Until about 7PM. That’s when the new pain started. I was sitting down playing the guitar in the living room and Wendy was trying to surreptitiously record me in action. We had a we bit of an argument over this when it felt like my foot caught fire. Yup, that’s what I said. Hurt like a son of a bitch. Then the pain extended to my knee and ass. I quickly shut everything down and “ran” into the family where I asked Wendy to wrap my foot in ice. The I needed another ice pack for the muscular pain in my upper leg as well as my burning ass.

It was a bit of a gong show until Wendy and I managed me upstairs into out bed and wrap me up in a combination of ice packs, comforters and an electric blanket. I was shivering, my foot was on fire, my ass was on fire, the muscles in the upper leg were in spasm and screaming in pain. Then I just lost my mind. It was too much. I didn’t know what to do, Wendy didn’t know what to do and I was in so much pain I was losing my mind. That’s when the self-pity and crying came. Let’s not forget anger. I knew it was the wrong place to go but at this point I just wanted to die. It’s bad enough that I have cancer, but do I have to be in so much pain all of the time? Do I have to be robbed of sleep every night? Do I have to be prevented from enjoying the one hobby that I have? I can’t even sit down for more than 20 minutes or so to play the instrument that I love playing. I was caught in a whirlwind of pain, anger and self-pity. I eventually took enough hydromorphone to pass out for an hour or so. And continued to do so every two hours as per the Drs orders.

I woke up this morning still in pain, but the normal stuff that I felt before I went into the BCCA for the lidocaine procedure. The muscular pain is still very painful, but at least I’m not on fire anymore.

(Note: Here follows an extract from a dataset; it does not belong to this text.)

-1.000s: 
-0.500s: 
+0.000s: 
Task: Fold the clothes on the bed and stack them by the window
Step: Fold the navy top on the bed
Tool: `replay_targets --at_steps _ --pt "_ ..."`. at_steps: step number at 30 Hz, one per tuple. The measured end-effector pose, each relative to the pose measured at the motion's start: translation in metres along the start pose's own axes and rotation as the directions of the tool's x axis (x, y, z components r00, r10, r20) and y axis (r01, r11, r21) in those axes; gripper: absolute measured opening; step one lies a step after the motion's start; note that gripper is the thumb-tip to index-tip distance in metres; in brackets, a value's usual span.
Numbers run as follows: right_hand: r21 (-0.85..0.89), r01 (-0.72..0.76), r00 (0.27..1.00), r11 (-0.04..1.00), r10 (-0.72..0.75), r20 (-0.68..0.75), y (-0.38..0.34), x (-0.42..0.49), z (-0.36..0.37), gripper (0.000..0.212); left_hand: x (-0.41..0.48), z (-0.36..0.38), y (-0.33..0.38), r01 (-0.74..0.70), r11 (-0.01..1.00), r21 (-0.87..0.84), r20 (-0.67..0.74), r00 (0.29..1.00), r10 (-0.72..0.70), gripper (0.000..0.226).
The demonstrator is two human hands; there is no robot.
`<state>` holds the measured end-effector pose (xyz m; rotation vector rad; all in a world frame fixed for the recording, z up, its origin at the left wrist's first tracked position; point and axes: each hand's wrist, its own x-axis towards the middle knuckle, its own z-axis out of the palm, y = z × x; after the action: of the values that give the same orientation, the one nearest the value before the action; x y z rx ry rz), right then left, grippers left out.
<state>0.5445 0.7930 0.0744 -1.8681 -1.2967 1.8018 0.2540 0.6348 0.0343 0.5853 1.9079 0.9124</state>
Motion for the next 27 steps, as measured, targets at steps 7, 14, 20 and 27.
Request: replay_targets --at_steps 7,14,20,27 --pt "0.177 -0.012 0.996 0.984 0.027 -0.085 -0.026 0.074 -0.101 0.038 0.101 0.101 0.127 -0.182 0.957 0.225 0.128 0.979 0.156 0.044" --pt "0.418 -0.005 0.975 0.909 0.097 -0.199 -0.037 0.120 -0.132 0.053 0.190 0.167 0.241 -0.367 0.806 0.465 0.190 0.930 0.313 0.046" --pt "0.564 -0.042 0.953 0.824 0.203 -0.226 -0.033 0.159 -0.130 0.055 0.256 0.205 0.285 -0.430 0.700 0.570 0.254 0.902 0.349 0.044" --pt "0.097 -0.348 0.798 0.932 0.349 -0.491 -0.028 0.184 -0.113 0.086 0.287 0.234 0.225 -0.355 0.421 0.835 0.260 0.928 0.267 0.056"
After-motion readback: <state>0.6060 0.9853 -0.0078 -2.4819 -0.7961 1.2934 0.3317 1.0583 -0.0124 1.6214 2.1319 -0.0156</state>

That experience took a lot out of me and brought me to a pain threshold that I don’t want to experience again. Today I am tired and sad. I hope to continue recuperating and eventually put a smile back on my face. But right now, it’s too much to ask.

Adventures in CT Scanning

Well today was the big day. I finally got my CT Scan to see if the treatment modalities had any effect on my tumours.

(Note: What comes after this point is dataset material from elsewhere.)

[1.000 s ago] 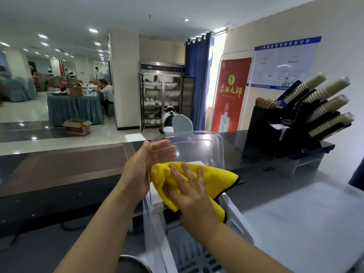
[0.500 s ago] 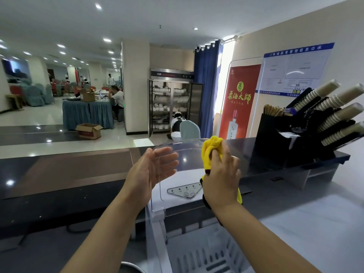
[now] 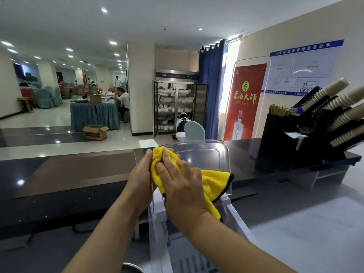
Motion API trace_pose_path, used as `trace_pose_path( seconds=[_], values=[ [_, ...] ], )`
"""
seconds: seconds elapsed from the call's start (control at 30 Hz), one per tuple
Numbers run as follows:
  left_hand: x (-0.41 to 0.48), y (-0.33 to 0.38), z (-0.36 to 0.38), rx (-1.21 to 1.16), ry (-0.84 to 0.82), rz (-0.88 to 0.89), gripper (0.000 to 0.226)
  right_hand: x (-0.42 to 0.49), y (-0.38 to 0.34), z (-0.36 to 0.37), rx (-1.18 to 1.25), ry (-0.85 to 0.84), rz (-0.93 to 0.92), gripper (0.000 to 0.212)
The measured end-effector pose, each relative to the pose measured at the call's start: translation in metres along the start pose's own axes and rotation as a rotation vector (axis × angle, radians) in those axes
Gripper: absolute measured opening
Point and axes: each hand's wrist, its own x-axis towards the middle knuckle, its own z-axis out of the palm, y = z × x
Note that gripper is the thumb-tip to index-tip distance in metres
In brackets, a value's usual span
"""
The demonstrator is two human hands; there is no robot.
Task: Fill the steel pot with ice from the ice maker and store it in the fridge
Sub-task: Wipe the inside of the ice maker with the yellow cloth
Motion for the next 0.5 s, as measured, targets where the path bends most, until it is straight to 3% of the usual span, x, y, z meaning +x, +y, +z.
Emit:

It was relatively uneventful. I showed up, they laid me down on the table that slides into the CT donut-looking machine. Then the two nurses tried to do an IV on my right arm – didn’t work. Then they tried my left arm – worked. They slid me into the machine and warned me that they were injecting the dye and I would be feeling “sensations”. I did feel the sensations, which felt like I peed all over myself. Yup pretty bizarre and totally accurate. Anyways…

Then they did the scan, which took all of 3 minutes (I was kind of pissed that I put $4 in the parking meter giving my an 1h20min parking) and said “Ok, we’re done!” Now here comes the reason why I used the word “relatively” in the previous paragraph. Once they rolled my table out of the donut it was time for me to get up. I was offered an arm to assist me, which I accepted. Who turns a pretty girl down? One, two, three and up we went. That’s when I let out the loudest fart you could ever imagine. The second nurse jumped and the one holding my arm started laughing uncontrollably. The second nurse smiled and said “Is that your final remark?” then burst into laughter. What could I say but “Whoops. Sorry about that. I bet that happens all of the time.” Then I joined in.

At least I left them with smiles on their faces. What better gift than a little stinker and a smile.